The volume traces the cultural history of architectural and industrial structures and the connection between form and material. The inside covers fold out to reveal a timeline of structural development that extends from prehistoric masonry structures to the Millennium Tower in Tokyo. The issue also includes essays on the structure of spider webs, definitions of "force" from a broad range of philosophical positions and personal interviews with architects on how structure is addressed in current practice (and what kind of toys they played with as children).
Among the 12 architects, engineers and historians who contributed articles to the journal are two former deans of the School of Architecture -- Thomas H. Beeby, now professor of architecture, and Herman D.J. Spiegel, now professor emeritus of architectural engineering.
Frederick Tang was managing editor of "Reading Structures." The publisher is the MIT Press.
Founded in the early 1950s, Perspecta is the oldest student-edited architectural journal in the United States, its pages devoted to the latest artistic, historical and theoretical aspects of architecture. From its earliest issues, essays published in Perspecta have changed the way people think about architecture.
Like a Law Review at a law school, Perspecta is produced by the School of Architecture's top students, who solicit and edit articles from distinguished scholars and practitioners around the world. Students select topics and themes that they consider important and exciting.

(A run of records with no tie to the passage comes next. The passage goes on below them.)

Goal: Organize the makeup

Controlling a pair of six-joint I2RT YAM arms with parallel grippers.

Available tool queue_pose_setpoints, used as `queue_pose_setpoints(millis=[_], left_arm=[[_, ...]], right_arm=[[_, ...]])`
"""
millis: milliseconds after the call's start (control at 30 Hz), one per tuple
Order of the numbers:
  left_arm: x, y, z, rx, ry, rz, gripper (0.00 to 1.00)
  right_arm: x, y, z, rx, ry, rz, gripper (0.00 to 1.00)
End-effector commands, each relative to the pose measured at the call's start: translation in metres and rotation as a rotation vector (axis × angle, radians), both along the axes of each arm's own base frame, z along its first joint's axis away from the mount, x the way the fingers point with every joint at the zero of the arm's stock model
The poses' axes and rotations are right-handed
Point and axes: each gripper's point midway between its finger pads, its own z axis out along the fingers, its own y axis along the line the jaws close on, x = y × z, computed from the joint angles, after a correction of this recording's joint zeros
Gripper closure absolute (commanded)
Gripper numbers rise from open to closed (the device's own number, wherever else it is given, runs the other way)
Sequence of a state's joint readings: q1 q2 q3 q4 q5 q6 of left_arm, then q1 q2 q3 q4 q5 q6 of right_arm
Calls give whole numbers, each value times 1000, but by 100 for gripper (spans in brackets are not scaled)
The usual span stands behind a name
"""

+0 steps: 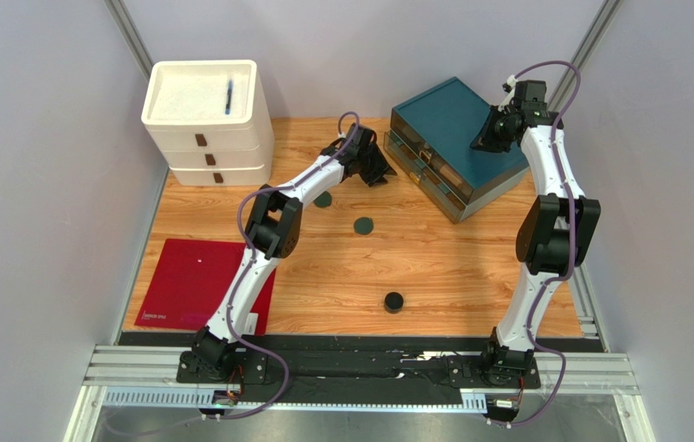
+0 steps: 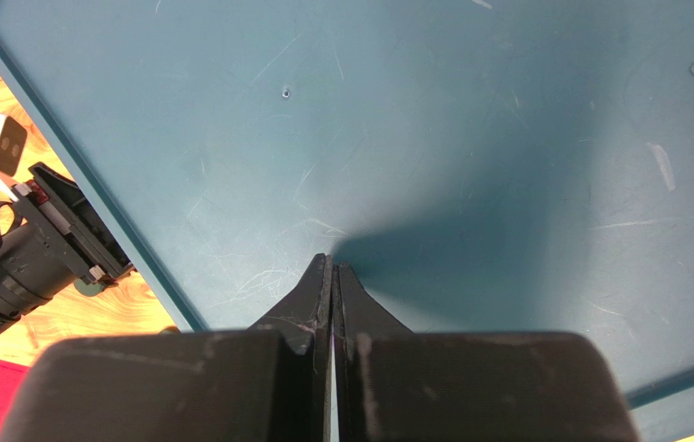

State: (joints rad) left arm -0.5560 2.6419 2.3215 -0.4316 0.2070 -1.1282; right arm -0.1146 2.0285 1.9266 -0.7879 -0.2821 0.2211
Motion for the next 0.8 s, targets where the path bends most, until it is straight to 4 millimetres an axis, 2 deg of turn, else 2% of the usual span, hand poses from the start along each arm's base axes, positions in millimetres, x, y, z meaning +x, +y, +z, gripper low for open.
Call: queue_pose_setpoints(millis=[0, 167, 333, 400, 567, 767], left_arm=[[11, -10, 85, -82, -191, -36, 51], [14, -20, 101, -161, -205, -33, 48], [9, -41, 109, -210, -207, -51, 48], [8, -46, 105, -212, -202, -50, 48], [8, -61, 110, -251, -223, -45, 48], [10, -63, 101, -208, -196, -19, 49]], right_arm=[[-46, -21, -72, -58, 288, -51, 100], [-48, -21, -76, -56, 299, -50, 100], [-47, -21, -76, -55, 298, -51, 100], [-47, -21, -77, -56, 299, -52, 100], [-48, -21, -78, -57, 302, -51, 100], [-49, -21, -79, -57, 306, -49, 100]])
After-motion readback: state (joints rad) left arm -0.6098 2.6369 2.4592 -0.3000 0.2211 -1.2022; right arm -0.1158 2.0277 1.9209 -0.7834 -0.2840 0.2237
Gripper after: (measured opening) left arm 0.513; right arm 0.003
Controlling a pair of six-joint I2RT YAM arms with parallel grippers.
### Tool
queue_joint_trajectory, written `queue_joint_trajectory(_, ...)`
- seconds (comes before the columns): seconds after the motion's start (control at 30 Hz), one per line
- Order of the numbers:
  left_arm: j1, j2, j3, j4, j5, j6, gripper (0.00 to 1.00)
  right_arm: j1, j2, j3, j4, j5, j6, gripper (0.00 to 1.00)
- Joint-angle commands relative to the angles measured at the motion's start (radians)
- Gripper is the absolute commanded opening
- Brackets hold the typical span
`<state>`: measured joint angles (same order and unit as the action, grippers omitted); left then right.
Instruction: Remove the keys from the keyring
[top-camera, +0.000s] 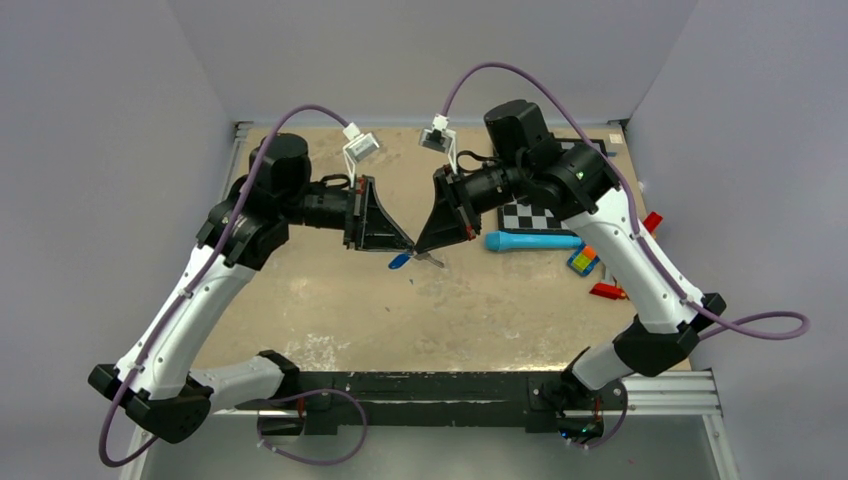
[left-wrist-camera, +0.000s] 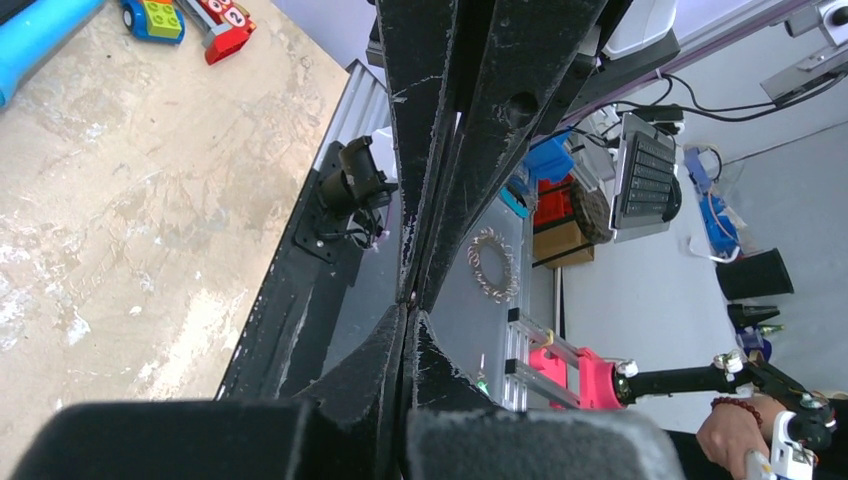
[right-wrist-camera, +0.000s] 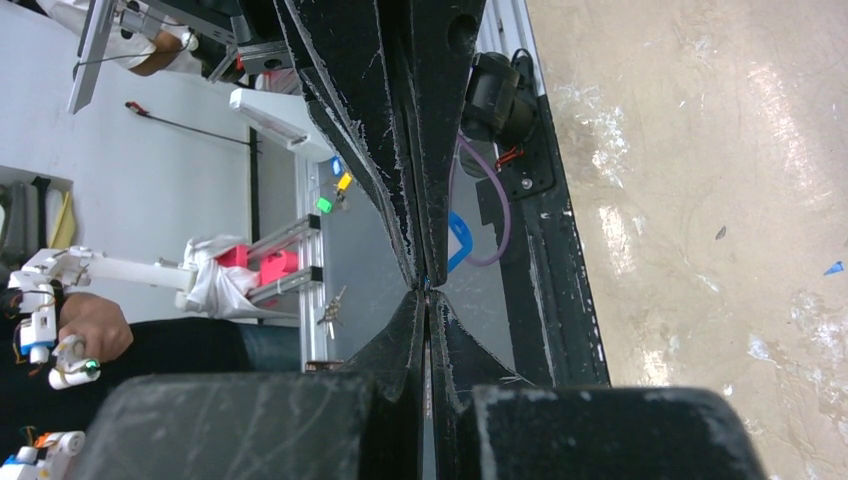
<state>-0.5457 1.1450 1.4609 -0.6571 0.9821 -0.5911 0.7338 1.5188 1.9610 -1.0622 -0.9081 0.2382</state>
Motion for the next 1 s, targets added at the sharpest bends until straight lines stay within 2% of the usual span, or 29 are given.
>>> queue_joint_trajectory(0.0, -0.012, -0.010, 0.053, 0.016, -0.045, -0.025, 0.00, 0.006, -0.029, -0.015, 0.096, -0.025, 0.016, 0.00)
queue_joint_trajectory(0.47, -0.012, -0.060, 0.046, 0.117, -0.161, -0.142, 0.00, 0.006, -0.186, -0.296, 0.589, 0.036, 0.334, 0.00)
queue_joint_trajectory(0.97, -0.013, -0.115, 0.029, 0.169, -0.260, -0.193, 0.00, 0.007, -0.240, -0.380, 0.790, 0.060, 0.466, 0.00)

"The publication of Perspecta marked the beginning of a new kind of critical discourse about architecture," says Robert A.M. Stern, dean of the Yale School of Architecture, who was editor of the journal in 1965, when he was a student at Yale. "Although Perspecta has never been a mass-market publication, its impact on the field has belied its numbers. The journal was -- and continues to be -- an intellectual showpiece for the Yale School of Architecture and an important presence in the design community."